At such a time, a big-spending organization would be tempted to spend bigger. We shouldn’t expect the Braves, who have just been bought by Liberty Media, to try the checkbook fix. So proclaims Terry McGuirk, still the team’s president after the transfer of ownership.
“Everyone feels like we’re going to be a playoff team,” McGuirk says. But here’s a discouraging word: If the postseason commenced today, the Braves wouldn’t qualify.
The doings of May had an ominous feel: The holes in the rotation grew deeper, and the bullpen lost a key man. The trading deadline is two months away, but if the Braves keep treading water it to matter. The question, then: Is Liberty Media ready to step up to the figurative plate?
McGuirk believes that’s the wrong question to ask. He says the deadline dealing hasn’t gotten going: “If somebody handed us a lot of money, there’s nothing we could do right now.” Besides, he sees nothing unduly ominous about the doings of May: “If not for two injuries [Mike Hampton and Lance Cormier], we’d probably be in first place by a couple of games.”
Hampton won’t be back this season. Cormier should be soon. But is a pitcher who has won 12 big-league games apt to make a difference in a difficult division? Will the absence of Mike Gonzalez erode the Braves’ capacity to close out games? Is another position player — Ryan Langerhans and Craig Wilson have flunked out, and Willy Aybar is indisposed — required immediately?
Says McGuirk: “Our first inclination is to fix [a problem] internally. Look at the Yankees. They’ve got more money than anybody, but there’s no fixing that unless they play better. … If it takes dollars to get a deal done that we think might be for a missing piece, we can do it. But more times than not it’s not dollars [involved in a midseason trade] — it’s giving up young talent.”
The Braves used to dangle young talent as deadline bait. (Think Melvin Nieves, Donnie Elliott and Vince Moore for Fred McGriff. Think Jason Schmidt for Denny Neagle.) That’s no longer standard procedure. Says McGuirk: “Four or five years ago we changed our approach to go with youth and hustle. … We’re very loath to give up the kids who are the whole future of the franchise.”

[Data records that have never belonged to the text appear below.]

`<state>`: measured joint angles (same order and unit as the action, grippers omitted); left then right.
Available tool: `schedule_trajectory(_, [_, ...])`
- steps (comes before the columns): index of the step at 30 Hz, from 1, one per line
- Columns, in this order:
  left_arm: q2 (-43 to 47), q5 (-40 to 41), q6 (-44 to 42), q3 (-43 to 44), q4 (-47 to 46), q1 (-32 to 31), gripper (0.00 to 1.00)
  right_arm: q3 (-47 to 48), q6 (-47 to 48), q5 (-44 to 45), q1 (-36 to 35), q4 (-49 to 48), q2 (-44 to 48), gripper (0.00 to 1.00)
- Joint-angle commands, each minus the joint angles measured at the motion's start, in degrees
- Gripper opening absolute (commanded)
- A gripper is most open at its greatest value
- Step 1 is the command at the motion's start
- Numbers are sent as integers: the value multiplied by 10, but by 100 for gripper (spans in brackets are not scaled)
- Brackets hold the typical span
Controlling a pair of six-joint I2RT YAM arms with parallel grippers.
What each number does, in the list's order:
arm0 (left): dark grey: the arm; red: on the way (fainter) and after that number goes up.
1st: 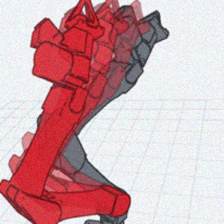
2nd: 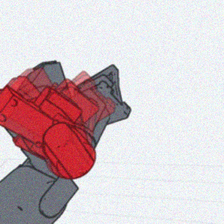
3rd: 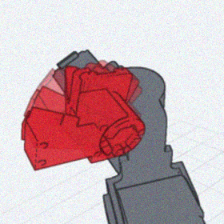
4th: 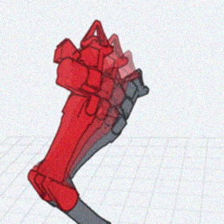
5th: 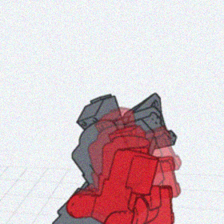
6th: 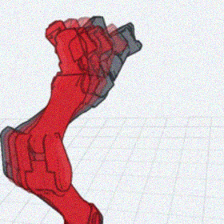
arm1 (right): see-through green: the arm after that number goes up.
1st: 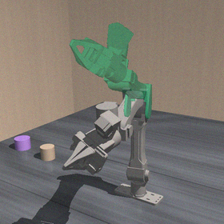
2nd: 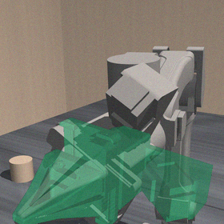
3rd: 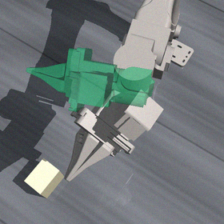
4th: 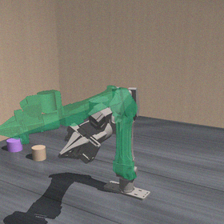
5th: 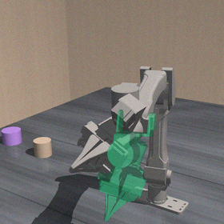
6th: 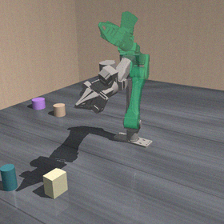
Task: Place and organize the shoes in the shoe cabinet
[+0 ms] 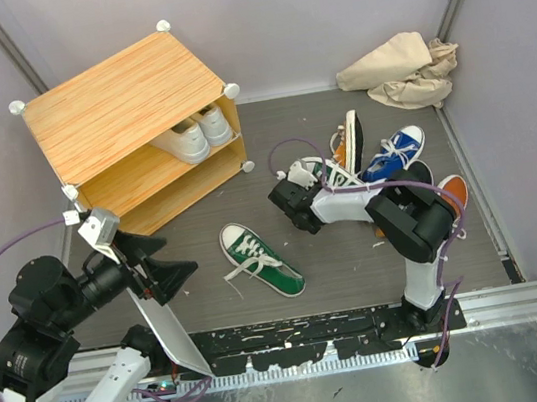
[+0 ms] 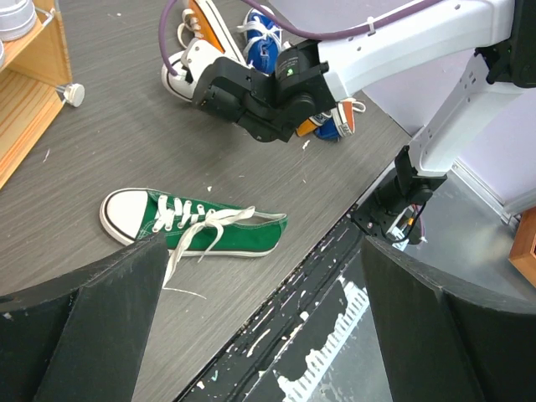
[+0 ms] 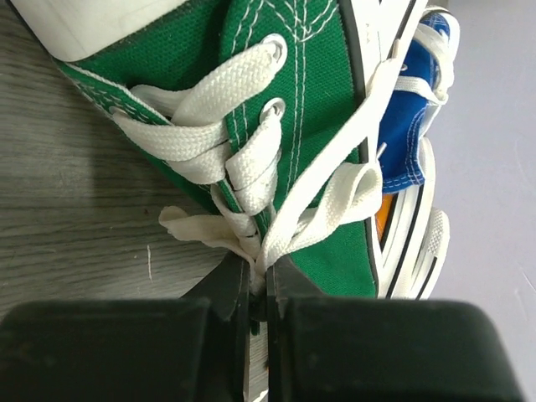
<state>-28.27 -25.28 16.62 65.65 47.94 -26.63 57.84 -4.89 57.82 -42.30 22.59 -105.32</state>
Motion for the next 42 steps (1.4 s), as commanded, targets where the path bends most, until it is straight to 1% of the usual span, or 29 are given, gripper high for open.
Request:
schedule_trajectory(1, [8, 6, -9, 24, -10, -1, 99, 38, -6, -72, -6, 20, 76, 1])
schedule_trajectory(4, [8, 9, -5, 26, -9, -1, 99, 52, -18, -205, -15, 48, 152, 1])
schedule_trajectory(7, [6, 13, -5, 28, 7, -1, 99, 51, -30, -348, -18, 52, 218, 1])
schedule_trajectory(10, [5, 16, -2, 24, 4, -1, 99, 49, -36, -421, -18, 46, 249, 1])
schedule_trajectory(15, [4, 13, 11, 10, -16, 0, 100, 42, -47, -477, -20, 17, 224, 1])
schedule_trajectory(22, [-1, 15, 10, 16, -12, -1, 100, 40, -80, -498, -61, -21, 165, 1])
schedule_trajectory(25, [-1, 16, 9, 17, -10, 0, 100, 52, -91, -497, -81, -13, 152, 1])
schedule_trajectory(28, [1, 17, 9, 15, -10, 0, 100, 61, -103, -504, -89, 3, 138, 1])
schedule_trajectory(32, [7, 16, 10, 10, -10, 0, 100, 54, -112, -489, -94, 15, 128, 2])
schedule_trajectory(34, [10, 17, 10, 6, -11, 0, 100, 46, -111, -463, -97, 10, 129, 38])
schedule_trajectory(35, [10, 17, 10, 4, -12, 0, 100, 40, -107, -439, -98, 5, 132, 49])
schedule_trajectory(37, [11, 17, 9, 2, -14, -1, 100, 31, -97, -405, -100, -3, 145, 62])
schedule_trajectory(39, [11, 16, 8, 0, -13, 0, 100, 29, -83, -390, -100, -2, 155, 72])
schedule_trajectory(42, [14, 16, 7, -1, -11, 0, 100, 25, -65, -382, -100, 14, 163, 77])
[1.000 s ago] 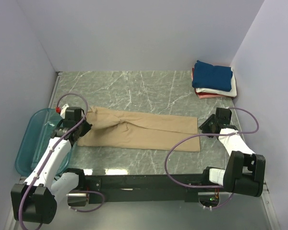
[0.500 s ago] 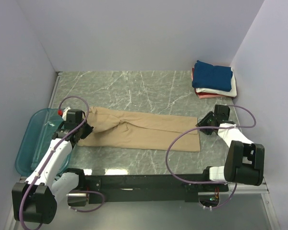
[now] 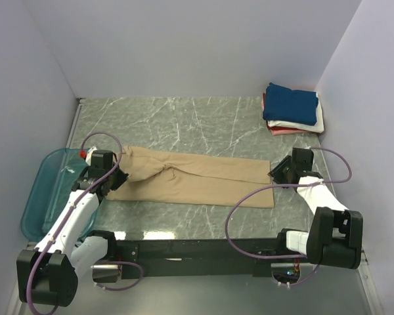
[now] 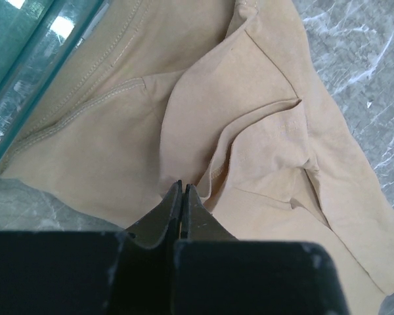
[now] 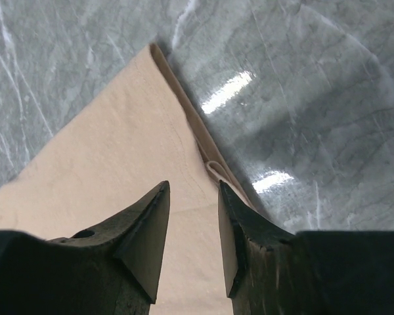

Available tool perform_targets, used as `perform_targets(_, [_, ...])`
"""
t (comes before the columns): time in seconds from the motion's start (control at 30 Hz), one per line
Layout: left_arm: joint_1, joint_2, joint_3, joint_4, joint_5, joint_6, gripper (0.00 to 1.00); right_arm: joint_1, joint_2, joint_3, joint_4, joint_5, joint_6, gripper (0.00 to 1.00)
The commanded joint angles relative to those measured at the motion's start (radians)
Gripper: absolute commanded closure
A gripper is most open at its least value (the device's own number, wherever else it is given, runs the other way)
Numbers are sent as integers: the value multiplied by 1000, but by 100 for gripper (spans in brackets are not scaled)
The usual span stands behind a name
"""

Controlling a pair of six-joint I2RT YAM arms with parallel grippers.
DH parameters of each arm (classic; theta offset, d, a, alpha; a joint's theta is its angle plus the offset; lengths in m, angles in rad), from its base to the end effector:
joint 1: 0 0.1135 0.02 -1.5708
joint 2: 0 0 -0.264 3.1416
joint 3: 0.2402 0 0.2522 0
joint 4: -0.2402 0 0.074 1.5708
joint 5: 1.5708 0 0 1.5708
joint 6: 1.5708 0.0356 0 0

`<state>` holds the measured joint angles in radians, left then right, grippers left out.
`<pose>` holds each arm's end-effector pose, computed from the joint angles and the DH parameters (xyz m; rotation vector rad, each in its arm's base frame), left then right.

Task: Fold and stack the t-shirts
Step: Fold the tshirt

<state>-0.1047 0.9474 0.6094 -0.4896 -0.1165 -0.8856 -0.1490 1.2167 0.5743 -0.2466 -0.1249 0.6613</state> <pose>0.1903 -0.0158 0.2227 -0.9701 2.2128 -0.3233 0.2275 -0.0297 0.1775 0.9296 2.3075 0.3740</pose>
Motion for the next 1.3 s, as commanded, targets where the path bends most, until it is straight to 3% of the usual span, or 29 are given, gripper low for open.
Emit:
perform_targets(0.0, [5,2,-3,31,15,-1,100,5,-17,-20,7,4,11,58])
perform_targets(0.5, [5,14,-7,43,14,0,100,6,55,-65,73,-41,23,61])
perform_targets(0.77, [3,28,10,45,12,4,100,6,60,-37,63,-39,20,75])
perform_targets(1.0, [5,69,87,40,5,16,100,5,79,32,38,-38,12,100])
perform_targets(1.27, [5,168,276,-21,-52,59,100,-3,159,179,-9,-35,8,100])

So don’t expect Jarrod Saltalamacchia to be sent to Chicago for Carlos Zambrano (who, coincidentally, will start against the Braves today). Zambrano is scheduled to be a free agent, and the Braves’ new world doesn’t have space for pricey imports.

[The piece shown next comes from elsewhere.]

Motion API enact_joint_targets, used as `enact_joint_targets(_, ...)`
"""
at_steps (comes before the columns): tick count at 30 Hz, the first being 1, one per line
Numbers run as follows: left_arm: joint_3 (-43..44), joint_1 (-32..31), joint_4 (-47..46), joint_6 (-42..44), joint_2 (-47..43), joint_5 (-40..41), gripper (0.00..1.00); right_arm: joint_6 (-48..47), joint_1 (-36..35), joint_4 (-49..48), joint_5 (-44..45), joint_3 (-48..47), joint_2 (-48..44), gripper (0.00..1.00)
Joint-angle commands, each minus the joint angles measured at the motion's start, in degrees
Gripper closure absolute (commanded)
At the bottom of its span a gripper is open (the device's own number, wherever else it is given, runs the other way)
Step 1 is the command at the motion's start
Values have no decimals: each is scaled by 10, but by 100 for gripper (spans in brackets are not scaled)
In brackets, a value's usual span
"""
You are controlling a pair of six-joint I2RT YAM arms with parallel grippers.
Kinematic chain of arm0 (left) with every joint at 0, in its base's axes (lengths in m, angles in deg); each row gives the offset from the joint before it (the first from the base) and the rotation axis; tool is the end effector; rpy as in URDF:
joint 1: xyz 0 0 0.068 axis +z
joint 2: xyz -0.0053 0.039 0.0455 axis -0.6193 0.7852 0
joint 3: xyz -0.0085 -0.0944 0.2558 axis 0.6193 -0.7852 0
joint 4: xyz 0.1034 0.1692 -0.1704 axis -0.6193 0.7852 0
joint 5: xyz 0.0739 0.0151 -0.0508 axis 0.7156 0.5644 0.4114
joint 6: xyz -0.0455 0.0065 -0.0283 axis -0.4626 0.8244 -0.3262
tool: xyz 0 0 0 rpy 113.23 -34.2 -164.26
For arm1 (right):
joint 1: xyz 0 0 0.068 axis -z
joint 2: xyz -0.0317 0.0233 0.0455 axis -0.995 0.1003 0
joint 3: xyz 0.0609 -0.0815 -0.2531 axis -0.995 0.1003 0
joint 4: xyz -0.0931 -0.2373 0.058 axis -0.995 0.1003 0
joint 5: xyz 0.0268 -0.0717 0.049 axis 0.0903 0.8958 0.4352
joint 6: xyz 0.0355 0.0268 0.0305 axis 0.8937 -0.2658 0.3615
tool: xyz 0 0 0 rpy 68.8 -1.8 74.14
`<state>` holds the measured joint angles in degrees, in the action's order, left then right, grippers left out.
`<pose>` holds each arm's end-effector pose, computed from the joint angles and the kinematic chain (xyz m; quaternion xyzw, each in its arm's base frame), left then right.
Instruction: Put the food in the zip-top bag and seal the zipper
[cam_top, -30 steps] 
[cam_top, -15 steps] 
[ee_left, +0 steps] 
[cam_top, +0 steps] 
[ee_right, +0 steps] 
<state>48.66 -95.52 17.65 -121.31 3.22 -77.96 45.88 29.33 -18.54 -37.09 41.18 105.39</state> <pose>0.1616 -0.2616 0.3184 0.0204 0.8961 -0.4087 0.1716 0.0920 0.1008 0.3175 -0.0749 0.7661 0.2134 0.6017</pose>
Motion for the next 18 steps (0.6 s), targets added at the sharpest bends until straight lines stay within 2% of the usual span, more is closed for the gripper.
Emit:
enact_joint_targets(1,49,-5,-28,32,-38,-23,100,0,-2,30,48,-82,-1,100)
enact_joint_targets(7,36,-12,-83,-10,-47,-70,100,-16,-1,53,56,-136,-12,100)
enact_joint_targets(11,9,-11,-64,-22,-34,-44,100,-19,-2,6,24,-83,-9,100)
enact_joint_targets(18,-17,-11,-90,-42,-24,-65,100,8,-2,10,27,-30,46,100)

“Free agency is so inefficient,” McGuirk says. “It’s the easiest way to waste a franchise’s money. … Anything that’s happened from 2000 on is tough to justify, and we learned that ourselves. Our payroll was going up like a rocket ship, and the fans stopped coming. That seemed a major statement as to what this franchise should be about.”
Where once the Braves would sign a Greg Maddux or a Gary Sheffield over the winter, they now prefer to see what a Chuck James or a Jeff Francoeur can do. That said, the biggest test of this new stance will come five months hence, when a homegrown All-Star (Andruw Jones) files for free agency.

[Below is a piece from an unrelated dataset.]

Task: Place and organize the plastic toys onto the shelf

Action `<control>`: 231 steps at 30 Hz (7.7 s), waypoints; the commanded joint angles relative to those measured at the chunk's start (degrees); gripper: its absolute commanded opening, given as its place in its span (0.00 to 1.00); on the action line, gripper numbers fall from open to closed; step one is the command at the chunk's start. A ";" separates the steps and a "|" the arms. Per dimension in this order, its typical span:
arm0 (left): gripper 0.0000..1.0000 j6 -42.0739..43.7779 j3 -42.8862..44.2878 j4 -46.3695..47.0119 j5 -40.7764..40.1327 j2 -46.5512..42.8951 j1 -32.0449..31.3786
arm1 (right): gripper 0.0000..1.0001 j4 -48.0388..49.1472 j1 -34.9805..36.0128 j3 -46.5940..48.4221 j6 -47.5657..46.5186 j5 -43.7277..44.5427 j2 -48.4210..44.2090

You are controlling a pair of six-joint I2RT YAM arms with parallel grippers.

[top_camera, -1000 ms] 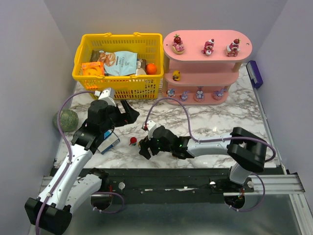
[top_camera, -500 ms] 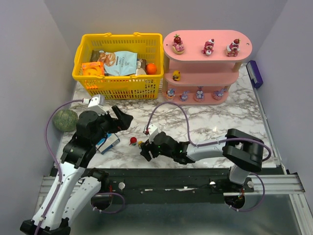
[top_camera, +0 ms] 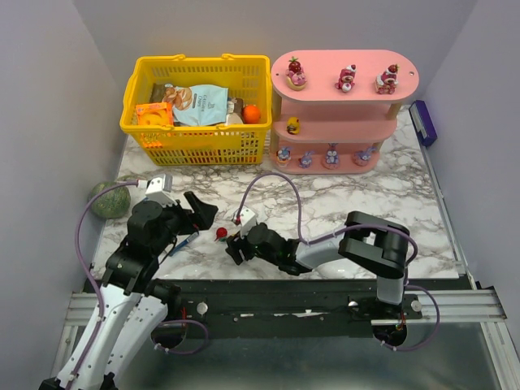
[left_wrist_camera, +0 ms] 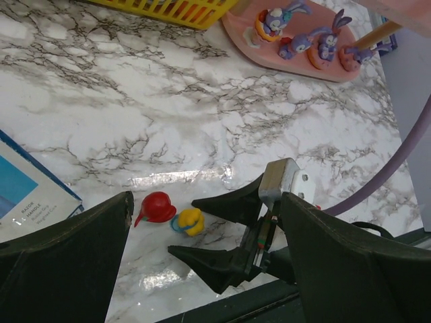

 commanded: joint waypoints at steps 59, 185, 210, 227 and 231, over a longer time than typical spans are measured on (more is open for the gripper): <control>0.99 2.13 -0.84 0.59 5.10 -1.67 0.50 | 0.17 -48.87 -25.37 18.68 3.90 22.79 -36.18; 0.99 2.31 -0.85 0.77 5.72 -2.02 0.59 | 0.64 -26.10 -41.74 17.73 -0.06 13.20 -16.39; 0.99 2.22 -0.85 0.51 4.76 -2.99 0.59 | 0.69 -30.94 -30.78 1.56 -0.14 -0.59 -44.87; 0.99 1.96 -0.58 -0.02 3.08 -3.51 0.59 | 0.70 -9.94 -6.77 -2.05 -0.32 -5.96 -21.17; 0.99 1.96 -0.58 -0.02 2.56 -4.48 0.59 | 0.70 -5.19 -4.92 0.23 2.92 -6.75 -14.05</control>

“We want to keep him,” McGuirk says. “But he’s got a very strong agent [Scott Boras]. So we’ll see.”
And we will. We’ll see if the Braves under Liberty Media are any different from the Braves under Time Warner. The guess is that they won’t be. They might spend a little more, but only a little. If you liked that cost-efficient mind-set then, you’ll like it now. If you, on the other hand, had a yearning burning to see Zambrano in the same rotation as Smoltz and Hudson … well, you’ll be disappointed.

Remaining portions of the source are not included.